Tinhas por inimiga a Natureza. Venceste-la? Não. Absorveste-la. E tudo o que ela tinha de terrível e de doloroso, tudo hoje tu tens: a independência desesperada do mar, o mistério doentio da floresta, o choro aflito das águas, a inquietação do vento, a barbaridade das feras, a escuridão supersticiosa dos astros, tudo hoje está em ti, com surdas irritações, com rebeliões formidáveis. Aí está. De cada vez que te afastaste de mim, do sossego do meu calor, voltaste trazendo uma chaga.

Foste criar o misticismo, vieste com a nostalgia incurável. Quiseste criar os Direitos do Homem, trouxeste um mal divino chamado Liberdade, que vai sempre fugindo de ti, e só às vezes se volta de repente, para te borrifar de sangue! Quiseste ir construir a adoração do corpo e da matéria exclusiva, trouxeste o elemento dissolvente da força e o egoísmo brutal. Não tens dado um passo de mais para o bem. As tuas obras ai estão imensas, acumuladas, contraditórias e inúteis. Tens uma complicação infinita de asas que te impede o voo.

A mim, abandonaste-me.

Eu não me apaguei. Durante as revoluções e as lutas, andei errante, miserável, sobrecarregado de infâmias, e, para viver, vendendo-me ao carrasco!

Mas conservei sempre a minha chama, casta e familiar, para o dia em que quisesses vir, tristemente, enxugar-te ao meu calor do sangue dos teus irmãos.

Vem para junto de mim. Eu sou completo. Correspondo a todos os teus instintos luminosos, ou sagrados, ou materiais, ou lascivos. Eu dou-te o pão, o calor, a fortaleza, dou-te as visões que são a poesia do movimento na alma, dou-te a sensualidade sonolenta que exala amor, dou-te a serenidade que dispõe para a contemplação e a força que prepara para o trabalho. Eu sou a cura, inteligente e boa, do mal natural. Eu alumio-te nas vigílias dolorosas. Quando estás entorpecido na doença, eu, pequenino e encolhido, tremo ao pé de ti. Quando morres e a tua alma vai partir, eu alumio-lhe o caminho de Deus. Eu cerco Cristo nos altares, para que tu o vejas bem. Quando andas no mar, eu sou junto das praias o grito de luz que te chama.

E o que fazes tu em paga deste amor que se dá, que cria e que purifica? Esmagas-me. Fazes-me o escravo das máquinas. A mim que embalava as almas, fazes-me mover os aços.

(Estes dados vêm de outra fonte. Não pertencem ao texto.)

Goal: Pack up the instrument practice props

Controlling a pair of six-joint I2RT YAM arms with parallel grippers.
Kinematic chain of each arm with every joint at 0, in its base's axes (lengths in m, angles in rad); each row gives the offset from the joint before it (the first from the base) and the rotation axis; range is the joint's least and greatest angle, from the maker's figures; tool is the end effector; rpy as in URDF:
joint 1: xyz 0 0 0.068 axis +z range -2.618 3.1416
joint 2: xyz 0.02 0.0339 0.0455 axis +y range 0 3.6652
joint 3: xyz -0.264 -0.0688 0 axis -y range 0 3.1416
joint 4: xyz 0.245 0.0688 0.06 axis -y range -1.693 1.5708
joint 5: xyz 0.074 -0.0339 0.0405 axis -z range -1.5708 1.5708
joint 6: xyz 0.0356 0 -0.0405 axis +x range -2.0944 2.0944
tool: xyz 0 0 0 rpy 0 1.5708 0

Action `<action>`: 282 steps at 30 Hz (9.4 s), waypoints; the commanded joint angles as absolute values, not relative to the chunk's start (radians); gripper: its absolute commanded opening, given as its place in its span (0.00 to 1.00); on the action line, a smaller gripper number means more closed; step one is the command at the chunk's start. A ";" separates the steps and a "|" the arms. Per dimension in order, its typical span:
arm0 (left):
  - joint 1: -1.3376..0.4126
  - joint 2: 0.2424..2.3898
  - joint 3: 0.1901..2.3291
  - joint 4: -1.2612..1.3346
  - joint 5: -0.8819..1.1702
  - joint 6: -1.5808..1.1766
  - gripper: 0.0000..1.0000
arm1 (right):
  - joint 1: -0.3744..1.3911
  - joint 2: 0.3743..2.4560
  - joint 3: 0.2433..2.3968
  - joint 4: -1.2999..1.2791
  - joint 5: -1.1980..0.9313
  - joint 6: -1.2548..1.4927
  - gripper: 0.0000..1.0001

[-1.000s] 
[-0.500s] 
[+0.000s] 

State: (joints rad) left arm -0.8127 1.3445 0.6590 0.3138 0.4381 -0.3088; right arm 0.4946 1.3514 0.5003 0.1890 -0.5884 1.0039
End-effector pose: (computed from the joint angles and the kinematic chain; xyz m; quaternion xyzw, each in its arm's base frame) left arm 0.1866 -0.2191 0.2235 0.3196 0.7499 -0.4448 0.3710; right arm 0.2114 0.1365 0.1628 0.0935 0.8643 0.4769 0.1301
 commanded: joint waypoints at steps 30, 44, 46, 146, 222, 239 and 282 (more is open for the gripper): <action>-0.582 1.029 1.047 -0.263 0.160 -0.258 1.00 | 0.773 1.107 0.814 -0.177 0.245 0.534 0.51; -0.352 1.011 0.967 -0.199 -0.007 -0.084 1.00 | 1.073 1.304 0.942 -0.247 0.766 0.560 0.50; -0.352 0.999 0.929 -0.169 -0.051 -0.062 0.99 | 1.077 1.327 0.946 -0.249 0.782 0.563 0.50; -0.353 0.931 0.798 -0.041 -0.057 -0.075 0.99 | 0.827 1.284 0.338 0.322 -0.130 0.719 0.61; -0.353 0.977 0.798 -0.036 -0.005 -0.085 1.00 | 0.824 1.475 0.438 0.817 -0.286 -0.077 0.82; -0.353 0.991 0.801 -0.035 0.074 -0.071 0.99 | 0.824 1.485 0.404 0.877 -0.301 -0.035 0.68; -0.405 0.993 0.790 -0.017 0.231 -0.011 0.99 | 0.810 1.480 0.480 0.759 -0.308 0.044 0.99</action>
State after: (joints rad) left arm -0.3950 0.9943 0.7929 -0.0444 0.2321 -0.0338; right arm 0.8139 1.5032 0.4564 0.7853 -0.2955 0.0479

Embalo que era amor, movimento que é força: os dois termos da tua vida pureza e putrefacção! Eu que vivia, alumiava, criava em liberdade, estou encadeado e martirizado na tarefa brutal das indústrias. Fazes-me o motor da tua miséria. Nas fábricas, as criaturas doentias, as crianças estioladas, as mulheres definhadas e soluçantes. Fazes-me mover a vapor estas misérias. Sou o colaborador dos teus martírios. Tu, homem, tomas o fogo. o ser sagrado, por ajudante de execuções! Dás-me por salário a infâmia. Fazes de mim explosão. Obrigas-me a devastar na guerra!

Eu que sou a pureza, o trabalho, a família, a paixão casta: levas-me a ser o mal, a viuvez, o pranto e a dor! Tenho um cortejo de ambulâncias e de macas, eu que era o firmamento dos berços! Não! Maldita seja a árvore que consentir em ser forca e o fogo que consentir em ser explosão.

Não quero que na minha vegetação de luz haja um orvalho de sangue. Não quero que o vento, ao embalar-me, faça soltar os gritos e os choros que se tivessem aninhado em mim. Tu, homem, sê piedoso e justo. Eu alumio o mais que posso as igrejas, mas parece-me que tu não vês bem a Cristo. Não, deixa-me ser a pureza, a graça, a família, a intimidade casta e o bem. Peço-te. rojando-me como um mendigo. Oh!, homem. oh!. meu velho camarada das choupanas da Índia!, não me faças ser explosão, morte e devastação, para que eu no dia de pureza e de castidade, quando estiver alumiando e. aquecendo os beijos. as orações e os berços não sinta entre as minhas chamas bailarem espectros!»